Not so plus points: Wallwart (of course) - but the preamp is very compact; Phantom is only 12v - but then these days there are plenty of mics that'll run quite happily on 12v without any compromises.

Of course the proof of the pudding... Gives me good clean gain with (to my ears) no added character. Not hissy and simple does the job.

For what I want - a decent straightforward 'wire with gain' when I'm on location - this is more than adequate and I'm pondering getting another. I wouldn't use it as a main studio mic preamp, but for those occasions when you simply want something that'll connect to a line input to allow you to use more mics and that doesn't seriously compromise the sound it's ideal.

Recommended.

https://www.img-stageline.com/products/audio-tools/preamplifiers/mpa-202/
Mike Stranks
Jedi Poster
Posts: 6926
Joined: Fri Jan 03, 2003 1:00 am

Re: IMG Stageline MPA-202 Microphone Preamplifier

Postby Hugh Robjohns » Sat Jan 19, 2019 4:05 pm

Nice review of an interesting-sounding product. I wouldn't mind running that across the AP test set to see if it really is all it claims!

H
User avatar
Hugh Robjohns
Moderator
Posts: 25046
Joined: Fri Jul 25, 2003 12:00 am
Location: Worcestershire, UK
Technical Editor, Sound On Sound

Re: IMG Stageline MPA-202 Microphone Preamplifier

Postby ef37a » Sat Jan 19, 2019 6:30 pm

Hugh Robjohns wrote:Nice review of an interesting-sounding product. I wouldn't mind running that across the AP test set to see if it really is all it claims!

H

Love to see those results as well Hugh!

Yes, Behringer are producing some decent stuff these days but I wish they would stop their rip off game. I have just seen the Anderton's video of the re vamped HT-1 and HT-5 and I wonder how long it will be before the "boogers" catch up with the cosmetics?

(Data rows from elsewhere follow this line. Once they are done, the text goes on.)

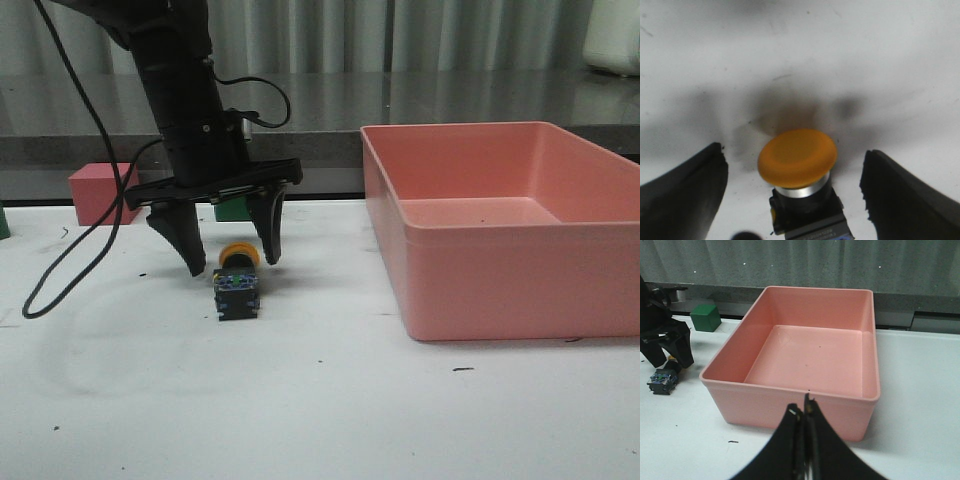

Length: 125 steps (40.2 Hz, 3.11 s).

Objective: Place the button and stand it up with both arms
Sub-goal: 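Lower the left gripper over the button and grasp its body, then lift the button with the left gripper and move it toward the red cube, then lower the button upright onto the table, release and raise the left gripper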

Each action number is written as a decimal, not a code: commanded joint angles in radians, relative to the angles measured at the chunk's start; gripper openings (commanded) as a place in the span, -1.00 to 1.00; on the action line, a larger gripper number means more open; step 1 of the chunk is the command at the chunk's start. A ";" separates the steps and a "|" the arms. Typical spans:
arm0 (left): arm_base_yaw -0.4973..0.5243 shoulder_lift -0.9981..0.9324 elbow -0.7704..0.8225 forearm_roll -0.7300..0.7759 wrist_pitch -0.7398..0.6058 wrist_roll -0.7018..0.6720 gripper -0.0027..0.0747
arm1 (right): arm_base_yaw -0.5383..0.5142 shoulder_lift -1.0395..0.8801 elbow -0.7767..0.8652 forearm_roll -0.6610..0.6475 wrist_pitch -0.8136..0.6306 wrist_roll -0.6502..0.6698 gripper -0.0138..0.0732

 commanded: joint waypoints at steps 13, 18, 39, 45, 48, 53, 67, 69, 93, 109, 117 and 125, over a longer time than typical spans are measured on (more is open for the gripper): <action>-0.007 -0.050 -0.034 -0.038 0.028 -0.014 0.23 | -0.004 0.009 -0.028 -0.011 -0.085 -0.009 -0.84; -0.015 -0.050 -0.038 -0.038 0.022 -0.014 0.23 | -0.004 0.009 -0.028 -0.011 -0.085 -0.009 -0.84; -0.023 -0.049 -0.038 -0.038 0.039 -0.004 -0.44 | -0.004 0.009 -0.028 -0.011 -0.085 -0.009 -0.84; -0.023 -0.051 -0.043 -0.038 0.049 0.007 -0.68 | -0.004 0.009 -0.028 -0.011 -0.085 -0.009 -0.84; -0.025 -0.065 -0.045 -0.038 0.049 0.025 -0.68 | -0.004 0.009 -0.028 -0.011 -0.085 -0.009 -0.84; -0.026 -0.132 -0.045 -0.031 0.038 0.051 -0.68 | -0.004 0.009 -0.028 -0.011 -0.085 -0.009 -0.84; -0.026 -0.394 0.050 0.161 -0.123 0.051 -0.68 | -0.004 0.009 -0.028 -0.011 -0.085 -0.009 -0.84; -0.024 -0.435 0.092 0.181 -0.144 0.051 -0.68 | -0.004 0.009 -0.028 -0.011 -0.085 -0.009 -0.84; 0.081 -1.026 1.043 0.254 -1.264 0.049 -0.68 | -0.004 0.009 -0.028 -0.011 -0.085 -0.009 -0.84; 0.083 -1.007 1.468 0.263 -1.983 0.049 -0.68 | -0.004 0.009 -0.028 -0.011 -0.085 -0.009 -0.84; 0.085 -0.847 1.475 0.263 -2.037 0.051 -0.68 | -0.004 0.009 -0.028 -0.011 -0.085 -0.009 -0.84; 0.085 -0.637 1.479 0.263 -2.287 0.056 -0.68 | -0.004 0.009 -0.028 -0.011 -0.085 -0.009 -0.84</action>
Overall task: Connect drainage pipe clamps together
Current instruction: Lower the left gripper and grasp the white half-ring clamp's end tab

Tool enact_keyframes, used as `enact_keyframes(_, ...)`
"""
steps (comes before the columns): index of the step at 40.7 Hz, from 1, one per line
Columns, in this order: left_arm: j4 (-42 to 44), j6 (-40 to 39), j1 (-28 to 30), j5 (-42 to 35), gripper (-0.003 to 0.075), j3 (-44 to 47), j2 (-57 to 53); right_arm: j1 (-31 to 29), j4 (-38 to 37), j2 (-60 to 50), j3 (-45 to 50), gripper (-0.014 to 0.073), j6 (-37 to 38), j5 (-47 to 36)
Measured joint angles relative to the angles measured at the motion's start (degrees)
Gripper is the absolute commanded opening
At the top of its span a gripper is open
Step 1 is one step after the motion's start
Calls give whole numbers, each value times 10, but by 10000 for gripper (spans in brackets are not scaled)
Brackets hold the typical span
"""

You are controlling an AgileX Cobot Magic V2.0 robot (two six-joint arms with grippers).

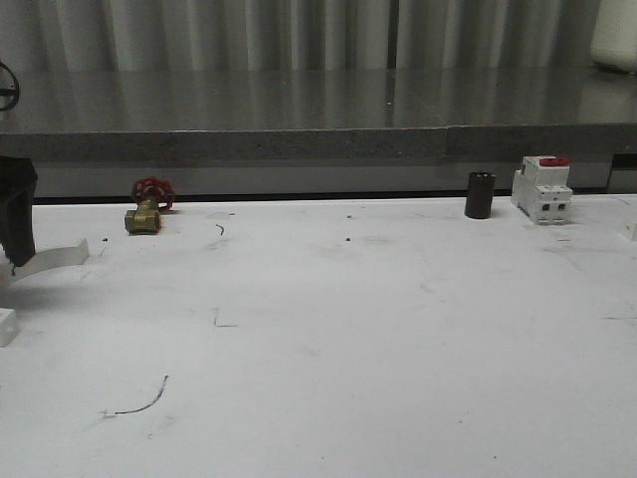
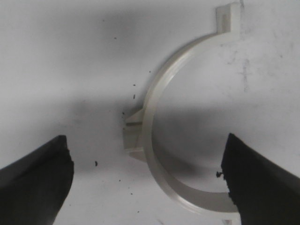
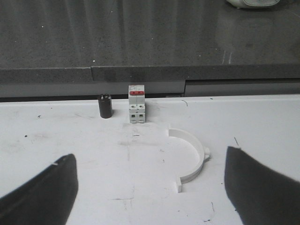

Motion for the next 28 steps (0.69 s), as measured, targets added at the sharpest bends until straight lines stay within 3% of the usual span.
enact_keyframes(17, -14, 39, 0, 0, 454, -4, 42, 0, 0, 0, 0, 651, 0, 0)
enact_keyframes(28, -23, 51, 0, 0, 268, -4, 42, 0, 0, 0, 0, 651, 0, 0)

In my opinion the 12 volts phantom power is inexcusable. How many millions of AIs have been produced by now, most with adequate to perfectly on spec' 48V? The DC-DC converters must cost peanuts.

Dave.
ef37a
Jedi Poster
Posts: 10880
Joined: Mon May 29, 2006 12:00 am
Location: northampton uk

Re: IMG Stageline MPA-202 Microphone Preamplifier

Postby Hugh Robjohns » Sat Jan 19, 2019 7:01 pm

Mike has very kindly offered to send me his unit to test next week. Watch this space.
User avatar
Hugh Robjohns
Moderator
Posts: 25046
Joined: Fri Jul 25, 2003 12:00 am
Location: Worcestershire, UK
Technical Editor, Sound On Sound

Re: IMG Stageline MPA-202 Microphone Preamplifier

Postby blinddrew » Sat Jan 19, 2019 10:16 pm

Having a few extra mic preamps is frequently a useful thing. It's actually one of the things about my tascam US16x08 that I really value but doesn't seem to get mentioned much; in that if it's not connected to a computer it functions as a standalone bank of 8 mic-preamps.
User avatar
blinddrew
Jedi Poster
Posts: 8514
Joined: Sun Jul 05, 2015 12:00 am
Location: York
Ignore the post count, I have no idea what I'm doing...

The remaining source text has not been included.